(Beginning of PROVIDED RECORDS)

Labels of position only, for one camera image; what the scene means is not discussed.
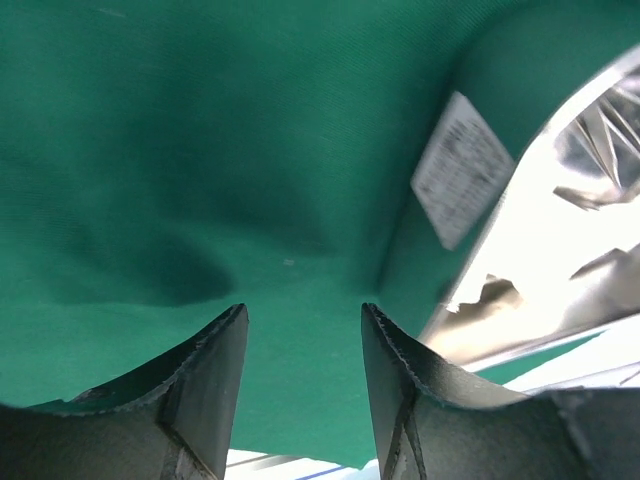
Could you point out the green surgical drape cloth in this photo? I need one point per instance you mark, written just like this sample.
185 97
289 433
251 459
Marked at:
164 160

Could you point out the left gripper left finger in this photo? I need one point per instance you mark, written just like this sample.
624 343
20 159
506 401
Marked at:
170 418

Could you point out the stainless steel tray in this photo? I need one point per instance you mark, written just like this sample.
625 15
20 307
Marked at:
557 258

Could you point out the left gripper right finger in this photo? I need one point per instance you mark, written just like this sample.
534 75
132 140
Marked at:
434 420

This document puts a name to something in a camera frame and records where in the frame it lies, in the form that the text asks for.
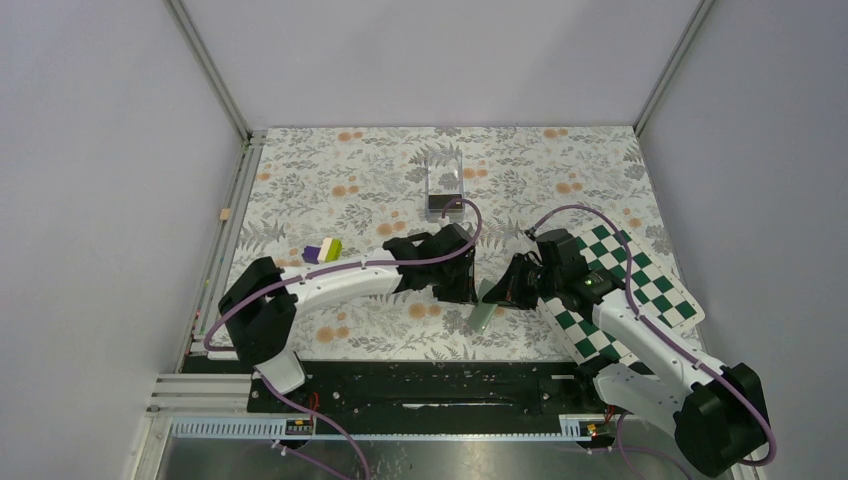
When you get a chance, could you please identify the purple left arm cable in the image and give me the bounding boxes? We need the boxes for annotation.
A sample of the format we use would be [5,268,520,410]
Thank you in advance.
[202,197,484,480]

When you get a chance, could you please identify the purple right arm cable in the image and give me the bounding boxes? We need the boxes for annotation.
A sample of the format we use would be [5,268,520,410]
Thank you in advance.
[526,203,778,480]

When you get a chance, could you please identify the aluminium frame rail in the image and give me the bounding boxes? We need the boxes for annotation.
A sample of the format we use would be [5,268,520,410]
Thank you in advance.
[123,130,267,479]

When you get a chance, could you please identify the clear card box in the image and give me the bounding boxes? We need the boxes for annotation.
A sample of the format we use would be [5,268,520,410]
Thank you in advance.
[424,145,464,222]

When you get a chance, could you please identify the floral patterned table mat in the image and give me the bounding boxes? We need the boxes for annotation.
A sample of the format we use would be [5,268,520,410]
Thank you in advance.
[225,127,707,364]

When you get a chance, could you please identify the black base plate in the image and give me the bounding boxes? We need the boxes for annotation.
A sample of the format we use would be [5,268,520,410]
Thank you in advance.
[246,360,620,436]

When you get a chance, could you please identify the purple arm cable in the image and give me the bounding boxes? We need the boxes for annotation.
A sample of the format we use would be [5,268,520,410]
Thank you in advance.
[526,203,778,480]
[202,197,484,480]

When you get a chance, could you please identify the dark credit card stack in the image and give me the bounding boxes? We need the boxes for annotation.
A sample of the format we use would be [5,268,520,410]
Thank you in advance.
[426,194,464,214]

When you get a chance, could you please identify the purple white green block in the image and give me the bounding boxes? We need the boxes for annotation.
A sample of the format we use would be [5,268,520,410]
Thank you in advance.
[301,237,342,265]

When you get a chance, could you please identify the green card holder wallet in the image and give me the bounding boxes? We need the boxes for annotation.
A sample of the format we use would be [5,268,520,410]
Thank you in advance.
[467,279,497,334]

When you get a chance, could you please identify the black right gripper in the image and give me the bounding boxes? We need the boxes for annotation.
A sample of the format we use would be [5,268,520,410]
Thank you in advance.
[483,253,563,311]

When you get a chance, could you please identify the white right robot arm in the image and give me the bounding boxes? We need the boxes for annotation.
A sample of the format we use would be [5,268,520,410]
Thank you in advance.
[483,227,776,477]

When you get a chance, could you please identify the green white checkerboard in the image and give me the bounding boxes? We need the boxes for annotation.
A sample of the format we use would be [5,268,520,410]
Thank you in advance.
[529,220,706,367]

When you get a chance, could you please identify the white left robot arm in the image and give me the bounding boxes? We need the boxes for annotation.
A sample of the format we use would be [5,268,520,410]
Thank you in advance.
[213,223,477,411]

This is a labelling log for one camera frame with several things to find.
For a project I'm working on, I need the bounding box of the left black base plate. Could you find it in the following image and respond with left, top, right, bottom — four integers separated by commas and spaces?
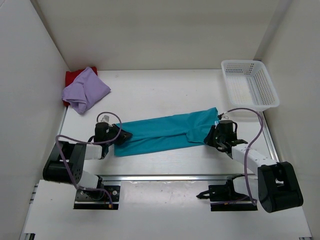
73, 181, 121, 210

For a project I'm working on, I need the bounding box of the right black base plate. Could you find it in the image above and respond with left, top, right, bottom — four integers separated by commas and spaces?
208, 184, 258, 212

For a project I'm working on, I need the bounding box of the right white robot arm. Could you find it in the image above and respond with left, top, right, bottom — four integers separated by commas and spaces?
196, 120, 304, 213

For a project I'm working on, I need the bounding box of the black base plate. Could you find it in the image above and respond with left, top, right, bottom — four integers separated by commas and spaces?
208, 184, 258, 212
73, 181, 121, 210

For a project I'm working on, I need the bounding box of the purple t shirt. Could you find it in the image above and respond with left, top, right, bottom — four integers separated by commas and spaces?
62, 67, 111, 115

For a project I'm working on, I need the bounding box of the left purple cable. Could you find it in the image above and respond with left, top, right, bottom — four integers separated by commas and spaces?
55, 111, 123, 201

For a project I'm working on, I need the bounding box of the white plastic basket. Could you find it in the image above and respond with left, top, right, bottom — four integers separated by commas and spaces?
221, 60, 280, 112

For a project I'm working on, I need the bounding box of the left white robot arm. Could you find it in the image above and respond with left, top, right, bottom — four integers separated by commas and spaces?
42, 122, 133, 201

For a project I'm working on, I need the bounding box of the red t shirt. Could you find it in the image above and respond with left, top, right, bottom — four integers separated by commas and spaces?
62, 66, 98, 107

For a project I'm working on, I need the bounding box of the teal t shirt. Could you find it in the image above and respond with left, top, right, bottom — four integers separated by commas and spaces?
114, 107, 219, 157

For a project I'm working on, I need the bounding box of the aluminium rail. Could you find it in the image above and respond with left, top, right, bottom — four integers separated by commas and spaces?
44, 173, 286, 183

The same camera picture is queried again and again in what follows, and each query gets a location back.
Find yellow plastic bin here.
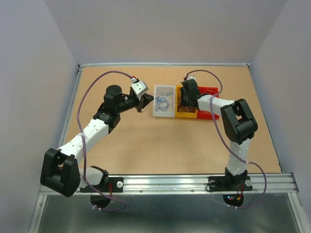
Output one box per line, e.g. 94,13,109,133
175,85,197,119

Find white plastic bin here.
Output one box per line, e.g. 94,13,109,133
153,85,175,118

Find aluminium front rail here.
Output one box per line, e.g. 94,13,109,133
110,173,299,196

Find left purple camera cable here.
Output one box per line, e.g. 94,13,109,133
77,70,127,212

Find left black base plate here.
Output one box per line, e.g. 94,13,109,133
94,176,124,193

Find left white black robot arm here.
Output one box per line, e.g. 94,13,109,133
40,81,154,197

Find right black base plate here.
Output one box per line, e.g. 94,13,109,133
206,175,253,192

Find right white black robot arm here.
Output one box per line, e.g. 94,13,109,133
181,79,258,192

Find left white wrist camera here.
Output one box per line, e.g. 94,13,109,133
130,77,149,100

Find red plastic bin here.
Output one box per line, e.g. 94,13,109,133
197,86,218,120

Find blue wire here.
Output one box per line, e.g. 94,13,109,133
155,91,173,112

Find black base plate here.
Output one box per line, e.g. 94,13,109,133
94,176,124,193
206,175,253,192

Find dark wires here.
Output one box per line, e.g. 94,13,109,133
176,96,196,114

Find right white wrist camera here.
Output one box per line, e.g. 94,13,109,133
183,75,197,83

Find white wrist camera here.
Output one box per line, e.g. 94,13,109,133
130,77,149,100
183,75,197,83

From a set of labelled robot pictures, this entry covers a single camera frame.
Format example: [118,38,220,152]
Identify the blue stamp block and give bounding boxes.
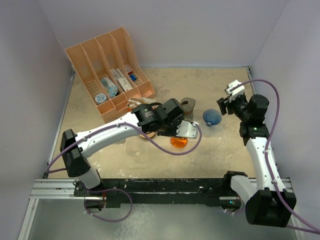
[129,73,139,82]

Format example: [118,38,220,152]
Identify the coffee filter box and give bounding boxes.
[126,97,160,111]

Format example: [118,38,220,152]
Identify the white red small box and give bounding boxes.
[117,77,133,92]

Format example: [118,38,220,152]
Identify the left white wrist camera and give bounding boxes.
[176,120,199,139]

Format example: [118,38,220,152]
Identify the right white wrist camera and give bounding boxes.
[226,79,245,102]

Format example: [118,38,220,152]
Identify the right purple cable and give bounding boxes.
[232,79,320,235]

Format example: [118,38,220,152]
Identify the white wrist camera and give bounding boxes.
[176,120,199,139]
[226,79,245,102]

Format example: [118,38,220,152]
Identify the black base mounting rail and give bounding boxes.
[73,178,242,210]

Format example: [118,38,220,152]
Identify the blue ribbed coffee dripper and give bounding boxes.
[202,109,222,127]

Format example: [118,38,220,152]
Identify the orange glass carafe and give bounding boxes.
[170,137,188,149]

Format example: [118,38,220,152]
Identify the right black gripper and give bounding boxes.
[217,92,251,122]

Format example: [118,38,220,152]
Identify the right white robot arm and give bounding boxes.
[217,86,297,228]

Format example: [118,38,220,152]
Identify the wooden ring stand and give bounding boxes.
[139,132,156,139]

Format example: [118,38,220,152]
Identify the red white small carton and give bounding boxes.
[124,64,133,74]

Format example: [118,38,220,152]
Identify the peach plastic file organizer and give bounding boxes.
[65,27,156,123]

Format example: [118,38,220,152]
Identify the white paper packet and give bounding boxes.
[111,68,125,80]

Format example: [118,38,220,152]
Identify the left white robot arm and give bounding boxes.
[60,98,191,196]

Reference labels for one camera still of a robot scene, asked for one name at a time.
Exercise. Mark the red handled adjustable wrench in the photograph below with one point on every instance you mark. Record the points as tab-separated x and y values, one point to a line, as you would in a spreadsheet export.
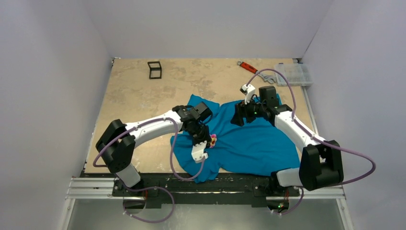
266	78

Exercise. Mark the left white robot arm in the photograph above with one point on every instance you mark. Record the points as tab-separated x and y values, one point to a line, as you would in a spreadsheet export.
116	145

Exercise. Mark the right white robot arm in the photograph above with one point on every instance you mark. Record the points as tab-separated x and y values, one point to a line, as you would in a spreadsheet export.
321	161

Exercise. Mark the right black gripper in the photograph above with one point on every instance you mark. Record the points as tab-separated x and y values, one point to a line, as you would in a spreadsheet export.
240	112

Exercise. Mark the blue t-shirt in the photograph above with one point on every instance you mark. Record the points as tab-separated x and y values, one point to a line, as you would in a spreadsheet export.
256	148

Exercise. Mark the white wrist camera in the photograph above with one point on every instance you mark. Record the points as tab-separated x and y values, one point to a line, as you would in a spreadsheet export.
198	152
248	90

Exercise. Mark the clear plastic organizer box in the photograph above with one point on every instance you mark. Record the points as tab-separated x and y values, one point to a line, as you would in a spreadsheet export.
297	74

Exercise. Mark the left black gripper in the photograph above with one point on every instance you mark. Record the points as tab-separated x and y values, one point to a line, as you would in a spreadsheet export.
206	137

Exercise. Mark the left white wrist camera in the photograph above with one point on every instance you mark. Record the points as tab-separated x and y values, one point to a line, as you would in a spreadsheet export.
198	152

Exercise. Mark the aluminium rail frame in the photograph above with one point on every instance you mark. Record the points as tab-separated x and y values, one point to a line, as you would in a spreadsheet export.
102	188

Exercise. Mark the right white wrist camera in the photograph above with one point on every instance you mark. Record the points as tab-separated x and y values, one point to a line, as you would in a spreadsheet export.
248	90

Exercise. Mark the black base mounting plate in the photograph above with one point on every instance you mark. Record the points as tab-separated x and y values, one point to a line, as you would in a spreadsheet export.
156	189

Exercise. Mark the pink flower brooch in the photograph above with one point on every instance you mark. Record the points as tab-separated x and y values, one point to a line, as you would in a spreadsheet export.
213	141

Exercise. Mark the black wire frame stand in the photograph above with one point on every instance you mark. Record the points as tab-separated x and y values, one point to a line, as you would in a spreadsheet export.
155	70

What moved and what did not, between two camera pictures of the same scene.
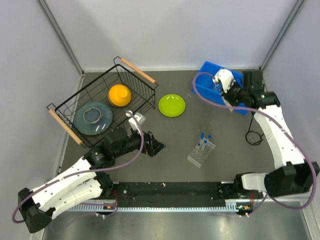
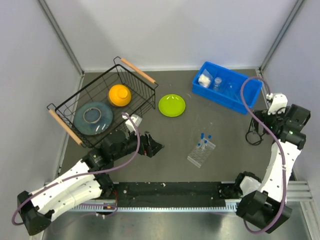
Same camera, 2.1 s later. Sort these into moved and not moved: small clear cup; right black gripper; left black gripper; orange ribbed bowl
Moved: right black gripper
Not moved: left black gripper; orange ribbed bowl; small clear cup
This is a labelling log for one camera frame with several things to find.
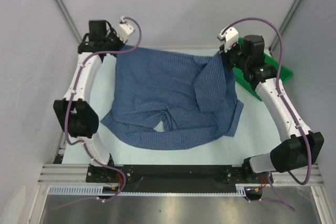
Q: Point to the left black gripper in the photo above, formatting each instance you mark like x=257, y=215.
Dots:
x=113, y=33

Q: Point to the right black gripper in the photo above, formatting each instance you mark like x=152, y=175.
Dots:
x=226, y=55

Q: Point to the blue checkered long sleeve shirt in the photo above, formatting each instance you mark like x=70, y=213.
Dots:
x=172, y=101

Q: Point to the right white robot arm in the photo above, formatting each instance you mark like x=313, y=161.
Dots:
x=299, y=146

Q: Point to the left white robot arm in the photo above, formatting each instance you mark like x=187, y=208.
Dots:
x=77, y=118

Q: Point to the green plastic tray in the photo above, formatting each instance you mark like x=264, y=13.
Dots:
x=252, y=65

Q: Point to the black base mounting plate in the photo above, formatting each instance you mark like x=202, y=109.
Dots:
x=186, y=178

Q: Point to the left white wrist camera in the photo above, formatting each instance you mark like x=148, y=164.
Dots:
x=124, y=30

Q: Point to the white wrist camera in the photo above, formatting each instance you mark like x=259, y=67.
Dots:
x=124, y=30
x=229, y=36

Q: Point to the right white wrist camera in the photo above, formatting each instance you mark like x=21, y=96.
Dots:
x=229, y=36

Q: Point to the grey slotted cable duct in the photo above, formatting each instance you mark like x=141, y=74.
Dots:
x=106, y=191

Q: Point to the aluminium frame rail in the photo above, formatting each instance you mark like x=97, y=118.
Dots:
x=77, y=174

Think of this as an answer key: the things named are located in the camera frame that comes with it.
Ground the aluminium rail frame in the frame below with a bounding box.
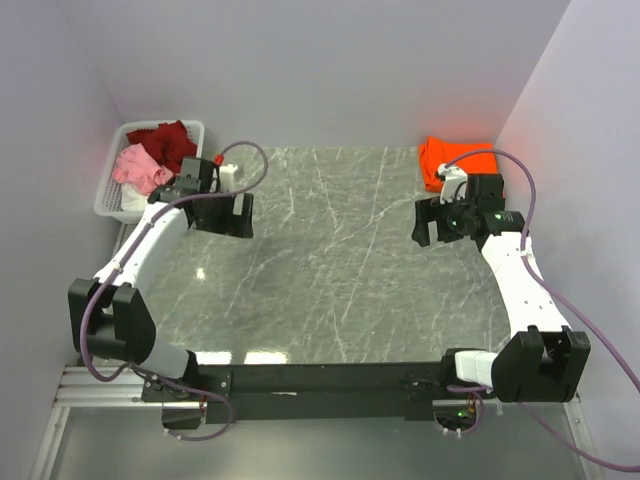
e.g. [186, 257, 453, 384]
[27, 219, 606, 480]

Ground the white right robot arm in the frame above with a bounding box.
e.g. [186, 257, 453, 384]
[411, 166, 591, 403]

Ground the white t shirt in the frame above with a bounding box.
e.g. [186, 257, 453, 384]
[120, 183, 147, 212]

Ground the pink t shirt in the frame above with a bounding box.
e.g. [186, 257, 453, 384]
[112, 144, 174, 196]

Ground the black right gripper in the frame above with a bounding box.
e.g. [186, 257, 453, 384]
[411, 191, 476, 248]

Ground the white plastic laundry basket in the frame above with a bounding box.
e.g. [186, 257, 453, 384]
[94, 120, 205, 224]

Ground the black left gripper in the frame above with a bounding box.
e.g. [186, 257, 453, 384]
[193, 187, 252, 238]

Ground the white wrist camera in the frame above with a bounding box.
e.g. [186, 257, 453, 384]
[218, 164, 244, 193]
[437, 164, 468, 205]

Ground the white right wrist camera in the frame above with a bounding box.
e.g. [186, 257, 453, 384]
[437, 164, 468, 205]

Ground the folded orange t shirt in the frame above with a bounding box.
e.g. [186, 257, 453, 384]
[418, 136, 499, 194]

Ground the dark red t shirt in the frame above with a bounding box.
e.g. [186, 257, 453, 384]
[126, 120, 197, 174]

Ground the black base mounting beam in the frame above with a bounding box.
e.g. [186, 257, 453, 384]
[140, 362, 501, 431]

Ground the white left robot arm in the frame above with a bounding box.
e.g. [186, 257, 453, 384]
[68, 158, 254, 402]

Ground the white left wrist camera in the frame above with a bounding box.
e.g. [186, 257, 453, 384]
[218, 164, 244, 193]

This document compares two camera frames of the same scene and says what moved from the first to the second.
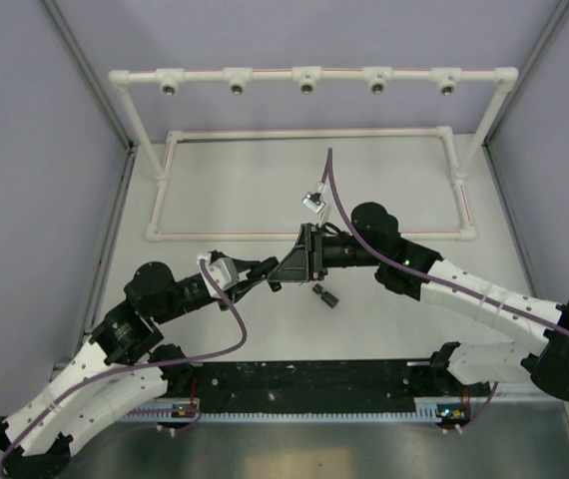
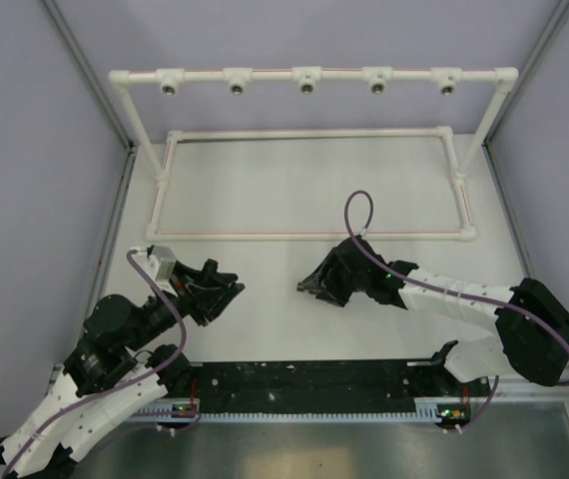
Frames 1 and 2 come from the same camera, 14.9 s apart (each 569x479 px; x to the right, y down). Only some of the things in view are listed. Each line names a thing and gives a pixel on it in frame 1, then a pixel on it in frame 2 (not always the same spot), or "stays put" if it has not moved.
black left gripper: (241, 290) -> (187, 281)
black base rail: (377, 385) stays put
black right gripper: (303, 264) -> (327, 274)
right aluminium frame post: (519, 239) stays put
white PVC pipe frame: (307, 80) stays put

(End of PROVIDED RECORDS)

** ASSIGNMENT **
Filter the entries down to the lines holding the string "pictures". Copy each of those lines.

** WRITTEN RESPONSE **
From a set of labelled robot pictures, this entry covers a single camera frame.
What moved and what did not, between two camera pictures of the same scene.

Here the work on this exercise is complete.